Accessibility empathy for spreadsheets

Empathy exercise

This spreadsheet contains a cover sheet and one worksheet of data which has been blacked-out: Dinosaur spreadsheet (ODS, 21KB).

The idea is the blacked-out worksheet shows you what it is like trying to navigate a data table when you cannot see the layout. This should give you some idea of the issues faced by users with visual impairments.

Can you answer the following questions from the data in the blacked out worksheet?

Hint: you can see what is in each cell by looking in the formula bar – this is similar to what a screen reader would read out.

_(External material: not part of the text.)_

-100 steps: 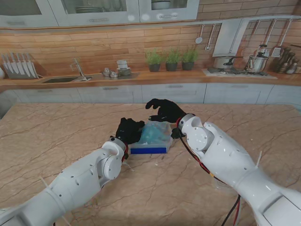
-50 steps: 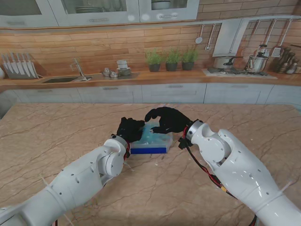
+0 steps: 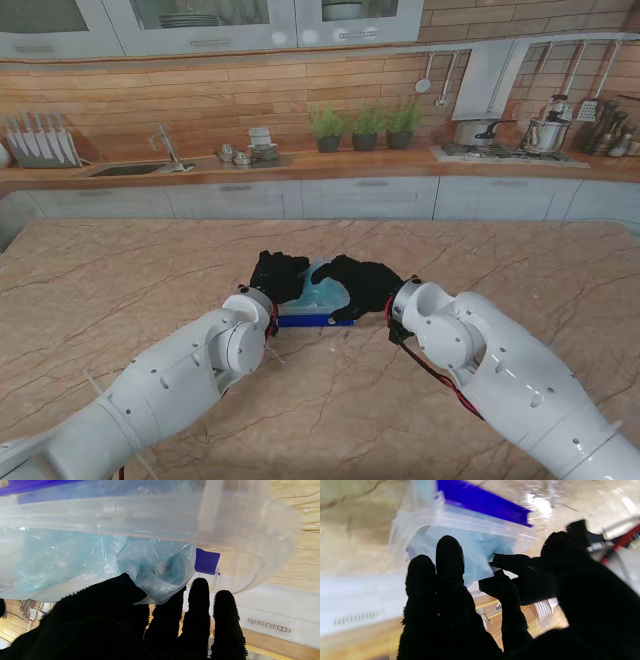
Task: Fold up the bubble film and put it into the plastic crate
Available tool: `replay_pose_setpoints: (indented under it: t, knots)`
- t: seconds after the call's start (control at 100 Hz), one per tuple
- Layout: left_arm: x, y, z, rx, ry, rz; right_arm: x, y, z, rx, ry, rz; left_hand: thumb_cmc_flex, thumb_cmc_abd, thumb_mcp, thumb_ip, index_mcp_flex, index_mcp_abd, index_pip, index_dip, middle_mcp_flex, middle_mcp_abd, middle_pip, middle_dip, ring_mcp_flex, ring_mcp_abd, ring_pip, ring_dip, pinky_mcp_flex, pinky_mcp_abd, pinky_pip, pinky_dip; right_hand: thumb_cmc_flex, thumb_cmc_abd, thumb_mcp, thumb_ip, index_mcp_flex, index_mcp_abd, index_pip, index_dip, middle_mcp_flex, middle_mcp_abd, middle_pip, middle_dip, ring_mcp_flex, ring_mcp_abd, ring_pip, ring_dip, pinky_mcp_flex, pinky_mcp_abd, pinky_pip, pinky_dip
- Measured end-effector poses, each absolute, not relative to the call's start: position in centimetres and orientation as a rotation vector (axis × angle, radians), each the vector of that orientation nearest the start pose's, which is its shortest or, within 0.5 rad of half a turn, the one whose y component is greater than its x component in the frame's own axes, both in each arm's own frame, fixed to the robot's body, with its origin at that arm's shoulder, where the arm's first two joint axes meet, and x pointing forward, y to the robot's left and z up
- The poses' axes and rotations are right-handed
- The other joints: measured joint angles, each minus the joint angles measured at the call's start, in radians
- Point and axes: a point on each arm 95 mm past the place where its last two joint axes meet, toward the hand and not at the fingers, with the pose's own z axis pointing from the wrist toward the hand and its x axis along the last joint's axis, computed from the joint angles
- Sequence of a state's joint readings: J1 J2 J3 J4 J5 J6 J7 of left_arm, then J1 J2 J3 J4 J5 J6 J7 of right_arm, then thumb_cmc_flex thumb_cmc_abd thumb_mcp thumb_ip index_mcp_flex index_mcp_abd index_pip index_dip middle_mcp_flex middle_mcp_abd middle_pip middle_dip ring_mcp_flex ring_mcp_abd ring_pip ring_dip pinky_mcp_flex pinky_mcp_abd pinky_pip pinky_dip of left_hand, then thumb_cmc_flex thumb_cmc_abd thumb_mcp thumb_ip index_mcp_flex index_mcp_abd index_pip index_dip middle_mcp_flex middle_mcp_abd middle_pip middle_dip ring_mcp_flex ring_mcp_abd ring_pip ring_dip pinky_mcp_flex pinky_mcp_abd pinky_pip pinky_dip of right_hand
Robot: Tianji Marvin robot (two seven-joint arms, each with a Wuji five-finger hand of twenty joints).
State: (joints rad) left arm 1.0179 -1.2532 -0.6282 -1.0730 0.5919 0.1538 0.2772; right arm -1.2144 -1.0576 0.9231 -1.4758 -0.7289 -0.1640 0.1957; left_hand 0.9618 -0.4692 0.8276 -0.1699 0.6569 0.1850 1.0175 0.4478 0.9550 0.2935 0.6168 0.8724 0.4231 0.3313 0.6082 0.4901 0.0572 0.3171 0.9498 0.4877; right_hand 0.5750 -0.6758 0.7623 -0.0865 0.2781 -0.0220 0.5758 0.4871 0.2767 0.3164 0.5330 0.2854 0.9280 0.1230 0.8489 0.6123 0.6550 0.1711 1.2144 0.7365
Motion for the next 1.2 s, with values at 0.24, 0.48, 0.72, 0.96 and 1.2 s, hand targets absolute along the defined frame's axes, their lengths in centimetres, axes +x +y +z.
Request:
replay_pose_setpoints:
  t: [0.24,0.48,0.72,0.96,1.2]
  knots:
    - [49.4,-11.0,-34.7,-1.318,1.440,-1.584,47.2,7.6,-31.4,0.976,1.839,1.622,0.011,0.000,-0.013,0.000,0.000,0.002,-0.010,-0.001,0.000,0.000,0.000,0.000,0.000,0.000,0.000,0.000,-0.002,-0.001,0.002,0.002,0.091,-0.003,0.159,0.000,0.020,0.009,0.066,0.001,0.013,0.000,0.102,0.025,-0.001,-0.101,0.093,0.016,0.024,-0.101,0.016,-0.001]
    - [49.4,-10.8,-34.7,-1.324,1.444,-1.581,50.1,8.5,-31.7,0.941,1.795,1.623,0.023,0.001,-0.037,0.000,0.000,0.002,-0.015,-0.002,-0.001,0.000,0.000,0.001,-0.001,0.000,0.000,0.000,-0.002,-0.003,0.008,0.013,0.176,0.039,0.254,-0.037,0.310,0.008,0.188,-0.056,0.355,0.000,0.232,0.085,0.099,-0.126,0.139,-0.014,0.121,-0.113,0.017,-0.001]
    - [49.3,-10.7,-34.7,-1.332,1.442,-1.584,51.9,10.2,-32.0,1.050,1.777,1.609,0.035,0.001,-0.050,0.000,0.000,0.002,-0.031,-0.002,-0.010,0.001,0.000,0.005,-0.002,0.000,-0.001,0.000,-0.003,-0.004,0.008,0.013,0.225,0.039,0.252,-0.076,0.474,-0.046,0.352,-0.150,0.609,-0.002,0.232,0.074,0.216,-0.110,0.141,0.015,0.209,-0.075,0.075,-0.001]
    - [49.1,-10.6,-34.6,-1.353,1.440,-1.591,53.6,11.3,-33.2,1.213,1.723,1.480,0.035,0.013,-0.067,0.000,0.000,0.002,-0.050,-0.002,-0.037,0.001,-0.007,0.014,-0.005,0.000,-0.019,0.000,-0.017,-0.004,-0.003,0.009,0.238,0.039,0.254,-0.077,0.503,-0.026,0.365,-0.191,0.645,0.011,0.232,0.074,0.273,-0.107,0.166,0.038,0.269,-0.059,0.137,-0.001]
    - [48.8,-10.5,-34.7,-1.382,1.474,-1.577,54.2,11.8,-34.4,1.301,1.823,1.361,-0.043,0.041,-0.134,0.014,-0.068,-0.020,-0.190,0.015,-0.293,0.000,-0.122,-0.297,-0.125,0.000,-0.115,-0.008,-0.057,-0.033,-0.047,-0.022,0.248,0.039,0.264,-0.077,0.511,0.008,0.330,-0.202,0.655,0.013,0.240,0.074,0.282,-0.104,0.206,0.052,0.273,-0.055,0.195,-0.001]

  1. What percentage of children in Wales owned a dinosaur without a license in 2017?
  2. Can you tell if there is a trend in the percentage of pensioners in London who owned a dinosaur with a license between 1998 and 2021?
  3. When did information that led to revisions become available?
  4. Can you find the link to get back to the cover page when on the blacked-out worksheet?

Answers to the exercise are at the bottom of this page.

Other empathy approaches to try

Often we tend to focus on screen reader users when we talk about accessibility. But accessibility needs are broad. Here are some other empathy approaches you can try.

Go to the blacked out worksheet, turn off the black colour fill and instead:

  • zoom in to around 300% – this will help you understand what it is like for people with visual impairments who use zoom functionality instead of screen reader software
  • use your non-dominant hand to navigate the sheet – this will help you understand what navigation of spreadsheets is like for people who have motor disabilities.
  • only use your keyboard to navigate the sheet – this will help you understand what spreadsheets are like to navigate for keyboard-only users
  • turn on high contrast mode (most computers will have this somewhere in the settings) – this will help you understand what it is like to have a visual condition like cataracts.
  • get some earphones and play this YouTube video while you try and complete the exercise – this will help you understand what it is like to have an auditory condition like Tinnitus.
  • lower your screen’s brightness – this will help you understand what it is like to have a visual condition like glare.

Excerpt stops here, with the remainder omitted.